I think the point is that this is not making a claim as to whether or not the election was rigged. The issue at hand is: do Bush's critics claim that the election was rigged? The answer is certainly yes. Meelar 00:48, 6 Apr 2004 (UTC)

That is not enough. See my original reasons above. Few critics make such a ridiculous claim, just as few claim Bush is a reptilian humanoid. Such far-out theories should not be mentioned in this article when a general mention of alleged irregularities will suffice (and this includes more reasonable criticism). -- VV 01:03, 6 Apr 2004 (UTC)
There are clearly those who beg to differ. Kevin Baas 01:11, 6 Apr 2004 (UTC)
That's a riduculous comparison. Franken and Moore certainly aren't nonpartisan, but neither are they claiming that Bush is a reptilian humanoid. However, both have made claims about possible rigging of the election in Florida. I think it was Stupid White Men, but I'm not sure. Meelar 01:09, 6 Apr 2004 (UTC)
Besides the implausibility of this (Bush "rigging" a 537-vote victory and one-month court battle), this claim does little justice to those who allege more modest irregularities. No, F and M do not make this specific claim (nor do I know of F alleging "rigging"), but M's claims are unrepresentative of Bush's critics. -- VV 01:19, 6 Apr 2004 (UTC)
This is quite true, after all, M is not a critic of Bush, and the (undisputable) number of "file mix-ups" in the Florida prison system that caused votes by registered democrats to be inappropriately discounted alone was less than a hundred times the margin of victory (but more than ten), making claims of "rigging" quite unreasonable. Kevin Baas 01:27, 6 Apr 2004 (UTC)
Even if Bush is a reptilian humanoid, there is no research showing that reptilian humanoids rig elections; I think they sell car insuarance, though. Cecropia 01:16, 6 Apr 2004 (UTC)
Alright, you stopped making sense a while ago, but this is ridiculous. Kevin Baas
Kevin, what are you talking about? That was hilarious! Meelar 01:18, 6 Apr 2004 (UTC)
Okay, I admit, it was funny. But what does a reptilian humanoid have to do with the rigging of elections? Kevin Baas 01:20, 6 Apr 2004 (UTC)
Well, a vandal kept on inserting his theory that Bush was a reptilian humanoid--VeryVerily is comparing these accusations to that. I disagree with him, but what can you do? That's life, and it goes on. Meelar 01:22, 6 Apr 2004 (UTC)
Sometimes a little humor lets up step back a bit in a heated discussion. Cecropia 01:26, 6 Apr 2004 (UTC)
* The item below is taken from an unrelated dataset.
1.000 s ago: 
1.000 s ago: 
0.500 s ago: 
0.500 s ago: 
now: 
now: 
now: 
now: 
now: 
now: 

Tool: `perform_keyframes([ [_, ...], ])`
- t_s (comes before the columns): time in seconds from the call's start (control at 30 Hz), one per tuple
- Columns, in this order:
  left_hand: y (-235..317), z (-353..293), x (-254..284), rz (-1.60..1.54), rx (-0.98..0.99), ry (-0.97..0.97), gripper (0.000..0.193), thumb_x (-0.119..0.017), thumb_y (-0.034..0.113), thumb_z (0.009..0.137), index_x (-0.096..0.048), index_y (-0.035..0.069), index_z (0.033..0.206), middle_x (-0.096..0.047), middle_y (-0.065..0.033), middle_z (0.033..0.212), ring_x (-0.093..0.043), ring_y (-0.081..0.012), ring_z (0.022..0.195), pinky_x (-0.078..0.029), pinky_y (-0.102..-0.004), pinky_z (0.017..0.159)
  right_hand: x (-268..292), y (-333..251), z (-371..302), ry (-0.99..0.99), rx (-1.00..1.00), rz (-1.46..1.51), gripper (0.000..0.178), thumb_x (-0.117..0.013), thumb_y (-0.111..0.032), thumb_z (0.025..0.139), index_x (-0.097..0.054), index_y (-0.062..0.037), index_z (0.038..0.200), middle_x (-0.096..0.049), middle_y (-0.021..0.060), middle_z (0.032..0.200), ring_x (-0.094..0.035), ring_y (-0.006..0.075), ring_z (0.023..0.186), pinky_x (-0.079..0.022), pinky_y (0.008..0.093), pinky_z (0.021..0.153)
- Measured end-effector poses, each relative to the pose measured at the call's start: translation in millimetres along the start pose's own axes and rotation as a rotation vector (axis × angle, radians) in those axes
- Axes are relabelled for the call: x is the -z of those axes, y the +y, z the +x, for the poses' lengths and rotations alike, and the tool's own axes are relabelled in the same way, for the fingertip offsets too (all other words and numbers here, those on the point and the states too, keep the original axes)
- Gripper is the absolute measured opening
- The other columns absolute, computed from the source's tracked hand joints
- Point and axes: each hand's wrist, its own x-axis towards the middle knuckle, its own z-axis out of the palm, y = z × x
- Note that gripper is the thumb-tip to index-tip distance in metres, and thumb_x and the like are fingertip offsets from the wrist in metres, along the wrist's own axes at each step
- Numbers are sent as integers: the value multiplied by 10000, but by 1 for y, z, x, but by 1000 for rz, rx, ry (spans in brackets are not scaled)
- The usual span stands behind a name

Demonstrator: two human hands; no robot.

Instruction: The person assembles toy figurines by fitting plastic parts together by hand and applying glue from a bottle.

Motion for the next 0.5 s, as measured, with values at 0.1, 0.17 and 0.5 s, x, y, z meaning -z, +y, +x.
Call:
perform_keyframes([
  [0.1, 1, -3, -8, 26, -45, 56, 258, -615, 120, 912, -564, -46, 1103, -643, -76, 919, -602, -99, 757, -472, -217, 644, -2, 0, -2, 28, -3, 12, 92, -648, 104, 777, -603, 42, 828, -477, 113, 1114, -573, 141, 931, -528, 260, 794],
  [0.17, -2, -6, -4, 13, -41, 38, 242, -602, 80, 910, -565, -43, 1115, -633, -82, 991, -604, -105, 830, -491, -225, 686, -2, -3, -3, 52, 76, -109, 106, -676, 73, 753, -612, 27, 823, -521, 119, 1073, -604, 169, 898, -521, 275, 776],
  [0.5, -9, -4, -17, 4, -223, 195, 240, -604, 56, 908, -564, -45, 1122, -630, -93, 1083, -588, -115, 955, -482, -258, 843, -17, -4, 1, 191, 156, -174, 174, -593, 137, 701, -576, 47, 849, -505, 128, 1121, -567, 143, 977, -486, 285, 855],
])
Agreed. Kevin Baas 01:27, 6 Apr 2004 (UTC)

I'm sorry, but "irregularities" simply doesn't accurately describe the charges that Bush's critics are making. I think even Bush himself might concede that there were "irregularities"--that was a weird election. The charge being made is that Bush, or someone acting on his behalf, consciously altered the election's outcome (or sought to) through skulduggery of some illegal or quasi-legal nature. That charge has been made by prominent critics of the President, and I feel that it's significant enough to be included in the article. You may think they're unreasonable, but they're not fringe kooks and they're certainly not believers in reptilian humanoids (AFAIK). Yours, Meelar 01:28, 6 Apr 2004 (UTC)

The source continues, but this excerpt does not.